RECORD EXTRACTS: Begin
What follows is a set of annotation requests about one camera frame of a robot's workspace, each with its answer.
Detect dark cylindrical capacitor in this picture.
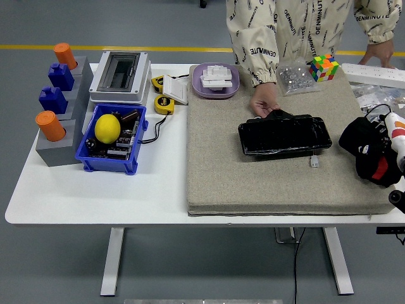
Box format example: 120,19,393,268
121,108,140,123

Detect blue block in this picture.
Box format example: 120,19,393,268
38,86,69,115
47,62,76,92

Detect grey-brown mat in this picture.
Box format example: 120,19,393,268
185,64,400,218

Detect grey stepped block holder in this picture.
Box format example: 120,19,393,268
35,56,96,168

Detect clear plastic bag of parts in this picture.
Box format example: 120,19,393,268
351,81,405,111

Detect clear bag of metal nuts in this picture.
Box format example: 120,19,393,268
277,58,321,98

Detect person's left hand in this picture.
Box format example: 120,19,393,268
358,41,396,69

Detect purple tray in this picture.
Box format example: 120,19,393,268
192,62,240,99

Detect yellow lemon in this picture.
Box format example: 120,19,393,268
94,113,122,145

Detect person's right hand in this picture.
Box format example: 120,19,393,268
249,82,282,118

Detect person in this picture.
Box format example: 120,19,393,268
226,0,403,118

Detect black cord loop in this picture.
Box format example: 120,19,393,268
139,112,168,145

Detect white table leg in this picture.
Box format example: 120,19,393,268
322,227,354,296
100,227,125,298

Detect blue plastic bin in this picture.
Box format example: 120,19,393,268
74,103,149,176

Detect black hanging cable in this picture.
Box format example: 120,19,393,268
293,227,307,304

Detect multicolour puzzle cube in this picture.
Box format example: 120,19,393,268
309,54,340,83

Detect black glossy panel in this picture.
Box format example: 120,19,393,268
237,108,333,158

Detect grey white distribution box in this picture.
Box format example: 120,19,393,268
89,50,152,106

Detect robot right hand white shell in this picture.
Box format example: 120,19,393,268
378,111,405,174

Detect black rag with red patch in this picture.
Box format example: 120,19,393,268
338,116,402,188

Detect white power strip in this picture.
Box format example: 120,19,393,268
341,62,405,90

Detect metal bracket under table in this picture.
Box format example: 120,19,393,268
274,227,301,244

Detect white wall switch plate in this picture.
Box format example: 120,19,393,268
161,75,190,106

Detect circuit board parts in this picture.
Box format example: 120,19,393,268
91,120,140,159

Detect yellow tape measure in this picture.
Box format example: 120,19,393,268
151,75,166,93
153,94,175,115

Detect stack of white switch parts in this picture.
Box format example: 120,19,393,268
199,63,234,91

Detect orange cylinder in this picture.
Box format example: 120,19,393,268
53,42,78,71
35,110,67,143

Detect black control box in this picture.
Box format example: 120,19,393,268
375,226,405,236
RECORD EXTRACTS: End
EXERCISE REQUIREMENTS - Set out, exactly as written, the lines from the line with "Detect circuit board parts in this picture." to the last line of the records, inclusive, and only those lines.

THE COMPLETED TASK -
Detect circuit board parts in this picture.
Box format example: 120,19,393,268
91,120,140,159

Detect yellow tape measure in this picture.
Box format example: 120,19,393,268
151,75,166,93
153,94,175,115

Detect stack of white switch parts in this picture.
Box format example: 120,19,393,268
199,63,234,91

Detect orange cylinder in this picture.
Box format example: 120,19,393,268
53,42,78,71
35,110,67,143

Detect black control box in this picture.
Box format example: 120,19,393,268
375,226,405,236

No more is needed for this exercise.